= TASK OBJECTIVE =
After locating "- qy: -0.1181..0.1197" in the listing below, copy that line and each one after it exactly, ending with the line that has "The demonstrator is".

= MATERIAL PROVIDED =
[Start of Attachment]

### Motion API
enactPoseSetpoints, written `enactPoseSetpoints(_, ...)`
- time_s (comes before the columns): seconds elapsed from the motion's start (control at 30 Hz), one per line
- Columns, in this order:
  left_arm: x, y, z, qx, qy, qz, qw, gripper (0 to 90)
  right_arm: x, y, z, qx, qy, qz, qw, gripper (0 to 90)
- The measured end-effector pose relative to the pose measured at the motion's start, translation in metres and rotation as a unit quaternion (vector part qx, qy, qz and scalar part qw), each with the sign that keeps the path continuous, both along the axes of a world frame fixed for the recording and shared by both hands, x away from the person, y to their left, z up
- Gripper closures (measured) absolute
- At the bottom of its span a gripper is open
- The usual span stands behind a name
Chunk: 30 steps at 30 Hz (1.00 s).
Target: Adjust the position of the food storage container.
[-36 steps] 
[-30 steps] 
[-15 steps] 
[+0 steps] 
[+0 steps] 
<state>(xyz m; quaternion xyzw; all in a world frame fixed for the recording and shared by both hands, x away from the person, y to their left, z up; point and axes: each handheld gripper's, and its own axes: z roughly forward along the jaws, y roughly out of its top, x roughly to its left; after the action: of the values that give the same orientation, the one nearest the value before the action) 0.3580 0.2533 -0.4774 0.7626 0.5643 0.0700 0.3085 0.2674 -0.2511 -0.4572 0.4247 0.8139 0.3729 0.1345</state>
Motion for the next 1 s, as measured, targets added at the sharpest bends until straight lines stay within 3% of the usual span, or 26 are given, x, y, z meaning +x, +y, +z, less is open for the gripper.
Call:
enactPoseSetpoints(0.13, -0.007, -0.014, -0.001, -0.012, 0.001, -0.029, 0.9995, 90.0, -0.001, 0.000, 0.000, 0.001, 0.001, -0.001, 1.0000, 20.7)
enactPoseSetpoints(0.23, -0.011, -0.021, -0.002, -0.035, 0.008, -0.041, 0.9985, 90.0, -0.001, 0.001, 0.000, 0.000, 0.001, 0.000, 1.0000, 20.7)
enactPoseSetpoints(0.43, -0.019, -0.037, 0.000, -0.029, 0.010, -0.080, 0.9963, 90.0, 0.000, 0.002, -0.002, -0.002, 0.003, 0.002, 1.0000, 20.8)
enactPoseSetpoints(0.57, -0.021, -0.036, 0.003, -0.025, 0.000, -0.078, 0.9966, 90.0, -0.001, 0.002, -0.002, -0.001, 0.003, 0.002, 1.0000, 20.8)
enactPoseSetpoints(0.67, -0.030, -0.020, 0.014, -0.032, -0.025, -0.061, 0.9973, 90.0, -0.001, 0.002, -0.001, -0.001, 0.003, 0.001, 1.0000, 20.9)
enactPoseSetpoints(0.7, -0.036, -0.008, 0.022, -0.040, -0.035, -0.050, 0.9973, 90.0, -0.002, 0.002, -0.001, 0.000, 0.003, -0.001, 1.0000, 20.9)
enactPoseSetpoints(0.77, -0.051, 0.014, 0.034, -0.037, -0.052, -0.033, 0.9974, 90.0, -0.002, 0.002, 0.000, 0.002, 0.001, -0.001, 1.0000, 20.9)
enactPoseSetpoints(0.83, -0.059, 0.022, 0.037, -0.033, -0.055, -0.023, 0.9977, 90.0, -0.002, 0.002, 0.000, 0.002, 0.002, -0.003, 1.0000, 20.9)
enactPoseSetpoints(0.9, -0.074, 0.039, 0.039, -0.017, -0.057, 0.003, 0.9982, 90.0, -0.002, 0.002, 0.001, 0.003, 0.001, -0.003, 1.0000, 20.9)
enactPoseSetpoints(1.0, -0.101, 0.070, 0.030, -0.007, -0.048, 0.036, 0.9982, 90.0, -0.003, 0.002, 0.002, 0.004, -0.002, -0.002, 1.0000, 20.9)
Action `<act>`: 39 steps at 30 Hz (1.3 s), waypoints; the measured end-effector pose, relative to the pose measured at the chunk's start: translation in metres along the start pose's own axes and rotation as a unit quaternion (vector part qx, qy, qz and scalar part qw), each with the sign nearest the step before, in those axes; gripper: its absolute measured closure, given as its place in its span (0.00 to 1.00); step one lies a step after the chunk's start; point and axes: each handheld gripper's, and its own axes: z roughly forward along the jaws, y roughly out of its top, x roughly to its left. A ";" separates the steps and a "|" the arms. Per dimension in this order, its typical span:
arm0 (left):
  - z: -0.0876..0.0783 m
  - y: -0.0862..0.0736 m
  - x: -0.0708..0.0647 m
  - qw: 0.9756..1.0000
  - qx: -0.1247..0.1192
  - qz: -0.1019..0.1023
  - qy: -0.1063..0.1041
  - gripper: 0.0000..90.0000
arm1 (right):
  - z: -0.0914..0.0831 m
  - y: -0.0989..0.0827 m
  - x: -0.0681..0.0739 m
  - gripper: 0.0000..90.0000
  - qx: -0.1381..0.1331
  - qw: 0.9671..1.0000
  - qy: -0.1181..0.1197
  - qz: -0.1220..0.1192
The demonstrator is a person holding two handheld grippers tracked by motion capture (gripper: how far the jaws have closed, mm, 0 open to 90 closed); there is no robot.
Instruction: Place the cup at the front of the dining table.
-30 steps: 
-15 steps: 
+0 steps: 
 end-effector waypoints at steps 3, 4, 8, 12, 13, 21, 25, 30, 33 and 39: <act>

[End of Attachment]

= PROBLEM SOLUTION =
  - qy: -0.1181..0.1197
  - qz: -0.1220..0.1192
The demonstrator is a person holding two handheld grippers tracked by motion capture (gripper: how far the jaws have closed, mm, 0 open to 90 closed); there is no robot.

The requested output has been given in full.